Le repos n’est pas réel, il s’agit d’une expression imagée qui témoigne de la prise de conscience d’une articulation des mots et des groupes de mots entre eux. Ce repos n’est rien d’autre que le passage d’un groupe de mots à un autre, et parler de pause est excessif. Toujours est-il que nous préférons entendre parler de repos à la césure que d’accent. Pour Rimbaud, le discours était de marquer une « pause » ou un « repos » à la césure ou entre deux vers, pas d’accentuer les dernières syllabes d’un hémistiche ou d’un vers. La citation que nous venons de faire est très claire à ce sujet. Le problème, c’est qu’il y a plusieurs « repos » dans un vers, puisque celui-ci se compose en général de plusieurs mots, voire groupes de mots. Quant au « nombre régulier de syllabes », Banville ne dit pas clairement s’il s’agit d’une régularité globale : par exemple, tous les alexandrins possèdent douze syllabes métriques, ou s’il s’agit d’une régularité de conception : par exemple, tous les alexandrins réunissent deux hémistiches de six syllabes métriques. Les pages suivantes du traité donnent des exemples des types de vers d’une à treize syllabes et plaident pour la seconde conception.
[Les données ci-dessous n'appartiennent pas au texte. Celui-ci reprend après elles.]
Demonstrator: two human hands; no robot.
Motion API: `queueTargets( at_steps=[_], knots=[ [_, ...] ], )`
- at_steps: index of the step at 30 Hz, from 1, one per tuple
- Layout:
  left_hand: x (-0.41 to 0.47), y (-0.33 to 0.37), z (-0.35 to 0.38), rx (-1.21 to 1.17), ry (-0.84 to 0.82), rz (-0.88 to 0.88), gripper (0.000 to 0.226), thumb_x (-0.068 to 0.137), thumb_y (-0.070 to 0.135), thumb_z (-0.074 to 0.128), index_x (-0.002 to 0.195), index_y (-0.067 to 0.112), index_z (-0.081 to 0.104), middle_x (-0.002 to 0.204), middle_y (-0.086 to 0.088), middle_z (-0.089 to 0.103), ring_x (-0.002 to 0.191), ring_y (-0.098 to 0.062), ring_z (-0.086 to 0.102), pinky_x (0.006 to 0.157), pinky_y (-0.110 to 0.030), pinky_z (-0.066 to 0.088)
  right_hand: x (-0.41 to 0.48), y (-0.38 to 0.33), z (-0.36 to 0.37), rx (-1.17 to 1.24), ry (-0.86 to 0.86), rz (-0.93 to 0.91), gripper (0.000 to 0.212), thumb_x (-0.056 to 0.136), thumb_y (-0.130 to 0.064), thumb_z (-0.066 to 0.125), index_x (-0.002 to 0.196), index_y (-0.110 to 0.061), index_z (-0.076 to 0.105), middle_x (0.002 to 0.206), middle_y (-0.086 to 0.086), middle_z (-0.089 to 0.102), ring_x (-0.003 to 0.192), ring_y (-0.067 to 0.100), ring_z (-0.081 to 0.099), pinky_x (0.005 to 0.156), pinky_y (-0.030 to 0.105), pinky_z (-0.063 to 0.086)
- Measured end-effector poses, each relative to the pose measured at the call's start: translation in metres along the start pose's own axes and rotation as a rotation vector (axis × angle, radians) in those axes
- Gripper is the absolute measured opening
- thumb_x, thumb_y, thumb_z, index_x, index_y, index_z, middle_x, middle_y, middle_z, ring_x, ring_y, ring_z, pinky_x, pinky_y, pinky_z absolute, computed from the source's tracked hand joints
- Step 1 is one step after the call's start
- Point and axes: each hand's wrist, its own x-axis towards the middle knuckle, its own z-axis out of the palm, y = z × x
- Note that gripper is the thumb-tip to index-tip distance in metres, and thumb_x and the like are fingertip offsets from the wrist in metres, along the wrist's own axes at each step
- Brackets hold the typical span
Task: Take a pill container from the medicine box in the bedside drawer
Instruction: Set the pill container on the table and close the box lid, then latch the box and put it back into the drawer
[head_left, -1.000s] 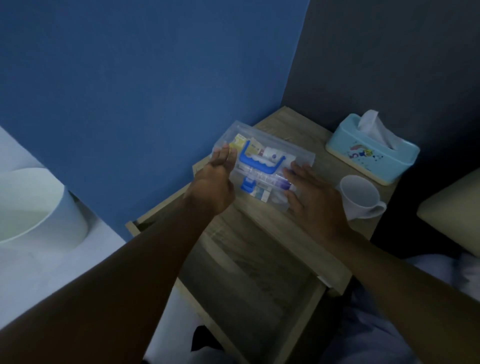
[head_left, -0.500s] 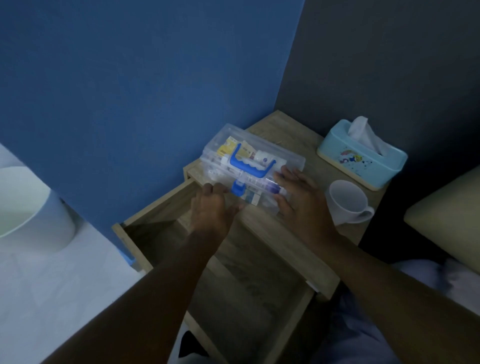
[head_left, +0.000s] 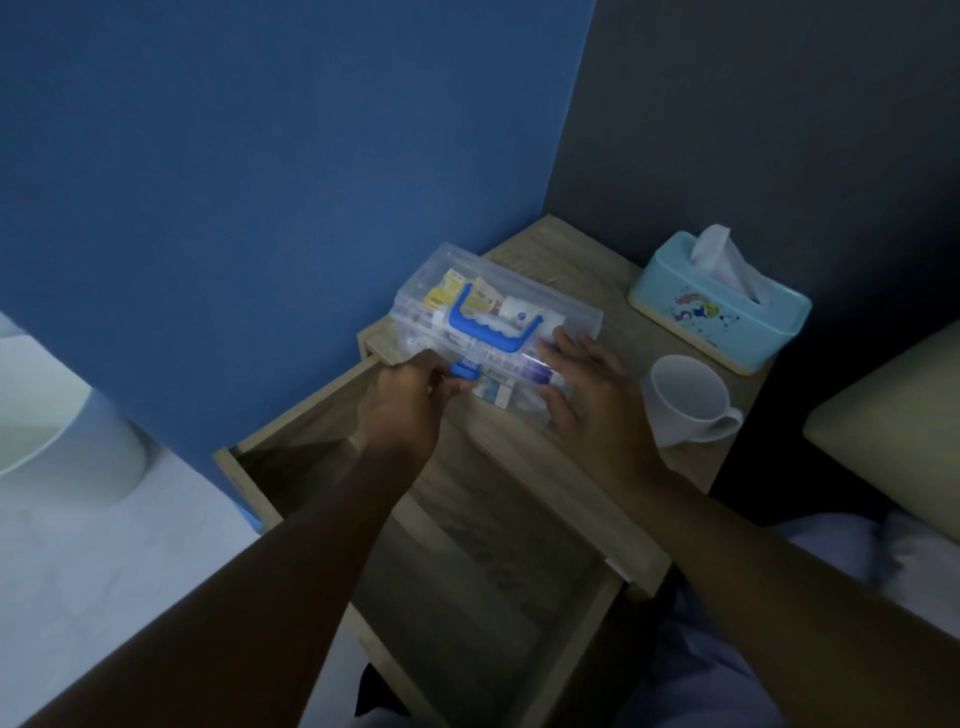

Or, le discours ambiant des romantiques parle de « césure mobile » et de « déplacement de la césure ». Cette dernière formule se retrouve sous la plume de nombreux auteurs, de Victor Hugo (préface de Cromwell) à Paul Verlaine. Pour l’instant, Banville n’y fait guère écho dans l’introduction de son traité. L’auteur se contente d’évoquer un maniement souple et perfectionné des vers : l’alexandrin est « celui de tous nos mètres qui a été le plus long à se perfectionner, et c’est de nos jours seulement qu’il a atteint toute l’ampleur, toute la souplesse, toute la variété et tout l’éclat dont il est susceptible. » Tout bascule au chapitre V, quand il en vient à la question de « l’enjambement ».